Phylogenetic analysis and Micropia subfamilies

Phylogenetic analyses were performed using the amino acid alignment obtained after resolving all gaps and leaving all nucleotide sequences in-frame. Fifty amino acid sequences belonging to each of the five main clades recently established by Bargues and Lerat [15] for the Micropia/Sacco group within Ty3/Gypsy were selected from the alignment provided by the authors. These sequences were included as a “taxonomic framework” to guide conclusions related to new Micropia sequences in our phylogenetic analyses, in which a Copia-like transposable element sequence obtained from the D. melanogaster genome (GenBank access number X01472) was used as outgroup. This Copia-like retroelement belongs to the Ty1/Copia superfamily of LTR retrotransposons, which is closely allied to the Ty3/Gypsy retrotransposon sequence group [48]. Bayesian phylogenetic analysis (BA) was performed under a mixed model with gamma correction, as implemented in MrBayes3.1.2 software, through Cipres Computational Resources [49]. This Markov Chain Monte Carlo (MCMC) search was run for 10,000,000 generations, with trees saved every 1,000 after a burn-in of 2,500. The Posterior Probability (PP) of each clade on the 50% majority-rule consensus tree was calculated and the resulting tree was visualized in FigTree. The tree so obtained was used to detect intraspecific sequences sharing a most recent common ancestor (MRCA). In these cases, only the sequence with the shortest branch (the most similar to the inferred MRCA sequence) was maintained as representative of that clade in a new round of BA analysis (second filtering step, resulting in S4 File). The final tree was compared to the species tree, as compiled from previous studies [50, 51, 52, 53, 54, 55 and 56], which present only a limited overlap on sampled species. Subfamilies of the Micropia TE sequences were identified using the criterion established by Capy et al. [30], according to which reciprocally monophyletic sequences with less than 30% of divergence at the amino acid level could be grouped in the same TE subfamily. This analysis was performed in MEGA6, using Poisson amino acid substitution model.

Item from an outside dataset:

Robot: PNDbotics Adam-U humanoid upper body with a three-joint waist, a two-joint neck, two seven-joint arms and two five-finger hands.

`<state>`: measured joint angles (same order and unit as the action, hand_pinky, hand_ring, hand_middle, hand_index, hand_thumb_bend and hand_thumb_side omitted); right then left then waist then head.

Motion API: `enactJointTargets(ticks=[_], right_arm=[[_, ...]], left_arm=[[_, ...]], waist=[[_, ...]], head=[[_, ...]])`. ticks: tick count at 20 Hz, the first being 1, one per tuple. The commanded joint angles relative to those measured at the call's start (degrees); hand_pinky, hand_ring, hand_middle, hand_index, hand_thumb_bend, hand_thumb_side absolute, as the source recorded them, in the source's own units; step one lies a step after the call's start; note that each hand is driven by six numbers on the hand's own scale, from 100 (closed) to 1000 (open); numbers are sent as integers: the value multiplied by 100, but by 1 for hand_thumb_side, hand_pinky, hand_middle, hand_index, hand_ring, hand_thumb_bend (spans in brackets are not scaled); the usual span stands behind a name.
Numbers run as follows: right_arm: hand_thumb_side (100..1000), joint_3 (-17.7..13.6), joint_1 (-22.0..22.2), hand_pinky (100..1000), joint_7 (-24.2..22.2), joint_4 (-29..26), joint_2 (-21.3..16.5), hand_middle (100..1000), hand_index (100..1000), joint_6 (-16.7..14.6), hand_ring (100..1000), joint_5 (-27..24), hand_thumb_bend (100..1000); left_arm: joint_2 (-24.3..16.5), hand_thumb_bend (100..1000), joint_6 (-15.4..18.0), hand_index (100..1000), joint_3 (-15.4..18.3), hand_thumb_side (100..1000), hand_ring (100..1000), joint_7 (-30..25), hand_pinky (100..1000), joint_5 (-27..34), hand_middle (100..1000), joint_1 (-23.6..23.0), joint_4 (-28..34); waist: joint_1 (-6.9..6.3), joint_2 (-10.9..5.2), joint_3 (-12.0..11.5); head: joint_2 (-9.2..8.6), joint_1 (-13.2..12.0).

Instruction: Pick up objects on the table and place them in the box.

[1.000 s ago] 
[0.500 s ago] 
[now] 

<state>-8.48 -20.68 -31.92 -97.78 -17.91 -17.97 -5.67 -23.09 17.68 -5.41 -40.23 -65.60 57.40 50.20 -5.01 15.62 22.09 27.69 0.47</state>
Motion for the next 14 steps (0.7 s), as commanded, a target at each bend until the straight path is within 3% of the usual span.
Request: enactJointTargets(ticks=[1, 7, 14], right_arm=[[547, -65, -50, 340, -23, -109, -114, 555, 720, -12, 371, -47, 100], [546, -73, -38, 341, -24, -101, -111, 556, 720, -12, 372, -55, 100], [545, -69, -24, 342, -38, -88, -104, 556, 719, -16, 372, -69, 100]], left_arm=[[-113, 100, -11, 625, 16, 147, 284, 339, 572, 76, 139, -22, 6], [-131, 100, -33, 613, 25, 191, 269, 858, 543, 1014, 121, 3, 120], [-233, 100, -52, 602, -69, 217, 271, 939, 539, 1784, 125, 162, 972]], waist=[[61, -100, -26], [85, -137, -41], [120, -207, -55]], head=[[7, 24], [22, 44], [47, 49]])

dS and divergence time estimates

Pairwise synonymous distance (dS) values were estimated for Micropia in-frame nucleotide sequences (S5 File) and for three host nuclear genes sequences (S2 Table) using Nei and Gojobori [57] method, as implemented in MEGA6. Alcohol-dehydrogenase (Adh), alpha–methyldopa (Amd) and dopa-decarboxylase (Ddc) sequences were downloaded from GeneBank or retrieved from the species genomes using BLASTn searches (for GenBank or scaffold accession numbers, see S2 Table). In order to identify if the Micropia dS values were significantly lower than those observed for the host nuclear genes, accounting for differences in the number of synonymous sites, a one-tailed Fisher’s exact test was performed using R v.3.5.2 [58]. Divergence times were also eventually evaluated using dS estimates and a synonymous substitution rate of 0.016 substitutions per site per million years, as calculated for Drosophila genes with low codon usage bias [59].

Results

A total of 56 Drosophilidae species were analyzed for the presence/absence of Micropia sequences (Table 1). Thirty species were analyzed by in vitro searches and 28 species were analyzed through in silico searches. In vitro and in silico searches allowed to isolate 363 Micropia sequences plus one outgroup sequence (S3 Table and S1 File), which were further reduced to 247 plus one outgroup sequence (S2 and S3 Files) in the first filtering step. The second filtering step followed by the inclusion of the Micropia/Sacco sequences characterized by [15], leads to the alignment of 151 sequences (S4 File).

Patchy distribution of Micropia sequences in the Drosophilidae species genomes

We identified the presence of distinct Micropia related sequences in the genome of 34 Drosophilidae species (Table 1). In vitro signals of Micropia copies were encountered in D. melanogaster and in some species from cardini (8 of the 12 species tested) and repleta (4 of the 4 species tested) groups, despite the fact that 13 other species were also tested (Table 1, S1 and S2 Figs). Conversely, in silico searches enabled the isolation of Micropia sequences in the genomes of D. busckii, D. albomicans, D. willistoni and S. lebanonensis, and in species from the repleta (4 of the 4 species tested), virilis (2 of the 2 species tested) and melanogaster (12 of the 12 species tested) groups. No Micropia sequence could be found for D. grimshawi (picture wing group), D. funebris, D. immigrans or for any species of the guaramunu, guarani, obscura, and tripunctata groups. So, interesting intra-group polymorphisms in the status of presence/absence of Micropia sequences were solely identified for the cardini and immigrans groups. Fig 1 shows the species tree informing the presence and absence of Micropia related sequences in the genome of each of these species.
Fig 1

Phylogenetic reconstruction of species analyzed in this study.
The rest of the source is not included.